4. Der Arbeiter ist seines Lohnes wert

[103] Pong Gong14 befragte den Mong Dsï und sprach: »Mit einem Gefolge von mehreren Dutzend Wagen und mehreren hundert Menschen bei den Fürsten umherzuziehen und sich von ihnen ernähren zu lassen: ist das nicht allzu anspruchsvoll?«

Mong Dsï sprach: »Außer auf rechtmäßige Weise darf man auch keine Schüssel Reis von anderen annehmen. Auf rechtmäßige Weise dagegen konnte Schun von Yau das Weltreich annehmen, ohne daß man es anspruchsvoll nennen konnte. Oder haltet Ihr es für anspruchsvoll?«

Der andere sprach: »Nein, aber ein Gelehrter, der nichts leistet, soll auch nicht essen.«

Mong Dsï sprach: »Wenn Ihr nicht einen gegenseitigen Austausch der Arbeitserträge durchführt, so daß, was auf dem einen Punkte übrig ist, zum Ausgleich eines Mangels auf einem andern Punkte verwendet wird, so haben die Bauern Korn im Überfluß und die Frauen Tuch im Überfluß. Wenn Ihr für Ausgleich sorgt, so bekommen auch Tischler und Wagner alle ihre Nahrung[103] von Euch. Wenn nun ein Mann da wäre, ehrfürchtig und bescheiden, der die Lehren der alten Könige bewahrt und auf die Nachwelt überliefert, und Ihr wolltet nicht für seinen Unterhalt sorgen: weshalb wollt Ihr die Handwerker wichtiger nehmen als einen, der Liebe und Pflicht verbreitet?«

Der andere sprach: »Tischler und Wagner haben von Anfang an die Absicht, ihren Lebensunterhalt zu suchen; wenn aber der Edle für die Wahrheit eintritt: tut er das auch mit der Absicht, seinen Lebensunterhalt dabei zu suchen?«

Mong Dsï sprach: »Was geht Euch seine Absicht an? Wenn er sich Verdienste um Euch erworben hat, die es wert sind, daß er ernährt werde, so ernähret ihn! Belohnt Ihr eigentlich die Absicht zu verdienen oder die geleisteten Dienste?«

Der andere sprach: »Die Absicht zu verdienen.«

Mong Dsï sprach: »Angenommen, hier ist jemand, der Euch die Ziegel zerbricht und frischgetünchte Wände beschmiert.
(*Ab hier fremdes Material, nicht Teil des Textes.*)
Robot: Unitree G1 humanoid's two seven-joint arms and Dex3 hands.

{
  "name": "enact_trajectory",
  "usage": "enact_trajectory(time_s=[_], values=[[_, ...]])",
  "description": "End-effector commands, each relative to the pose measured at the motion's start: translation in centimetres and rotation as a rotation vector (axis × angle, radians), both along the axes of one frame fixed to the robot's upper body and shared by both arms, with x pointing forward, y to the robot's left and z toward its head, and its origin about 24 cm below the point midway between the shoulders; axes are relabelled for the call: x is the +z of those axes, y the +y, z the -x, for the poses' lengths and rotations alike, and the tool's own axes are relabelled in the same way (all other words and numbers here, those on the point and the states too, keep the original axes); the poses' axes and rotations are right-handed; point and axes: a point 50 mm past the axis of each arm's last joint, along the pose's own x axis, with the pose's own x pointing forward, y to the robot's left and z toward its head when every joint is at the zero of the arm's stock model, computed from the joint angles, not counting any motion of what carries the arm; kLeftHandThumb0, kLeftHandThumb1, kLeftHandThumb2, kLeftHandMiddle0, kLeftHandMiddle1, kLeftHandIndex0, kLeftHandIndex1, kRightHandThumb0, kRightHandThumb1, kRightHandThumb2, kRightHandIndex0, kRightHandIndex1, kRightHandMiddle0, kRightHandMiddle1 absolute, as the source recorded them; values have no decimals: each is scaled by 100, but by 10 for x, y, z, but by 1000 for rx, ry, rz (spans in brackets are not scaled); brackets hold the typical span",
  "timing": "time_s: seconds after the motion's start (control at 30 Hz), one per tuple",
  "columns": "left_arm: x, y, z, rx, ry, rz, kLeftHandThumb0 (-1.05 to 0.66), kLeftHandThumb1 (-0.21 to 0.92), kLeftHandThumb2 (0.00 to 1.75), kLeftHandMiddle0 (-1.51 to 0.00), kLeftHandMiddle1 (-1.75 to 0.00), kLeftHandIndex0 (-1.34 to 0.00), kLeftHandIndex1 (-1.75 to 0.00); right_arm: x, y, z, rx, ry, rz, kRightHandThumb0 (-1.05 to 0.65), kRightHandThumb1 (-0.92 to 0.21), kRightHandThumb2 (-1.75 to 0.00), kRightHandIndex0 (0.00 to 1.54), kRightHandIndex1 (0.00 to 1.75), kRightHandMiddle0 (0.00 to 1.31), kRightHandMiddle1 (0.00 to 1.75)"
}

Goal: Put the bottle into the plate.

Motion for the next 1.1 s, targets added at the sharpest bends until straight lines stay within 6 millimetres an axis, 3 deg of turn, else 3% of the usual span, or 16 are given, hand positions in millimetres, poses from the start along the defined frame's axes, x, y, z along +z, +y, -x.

Er hat dabei die Absicht, von Euch ernährt zu werden: Würdet Ihr ihn ernähren?«

Der andere sprach: »Nein.«

Mong Dsï sprach: »Dann belohnt Ihr also doch nicht die Absicht zu verdienen, sondern die Verdienste.«

Quelle:
Mong Dsï: Die Lehrgespräche des Meisters Meng K'o. Köln 1982, S. 103-104.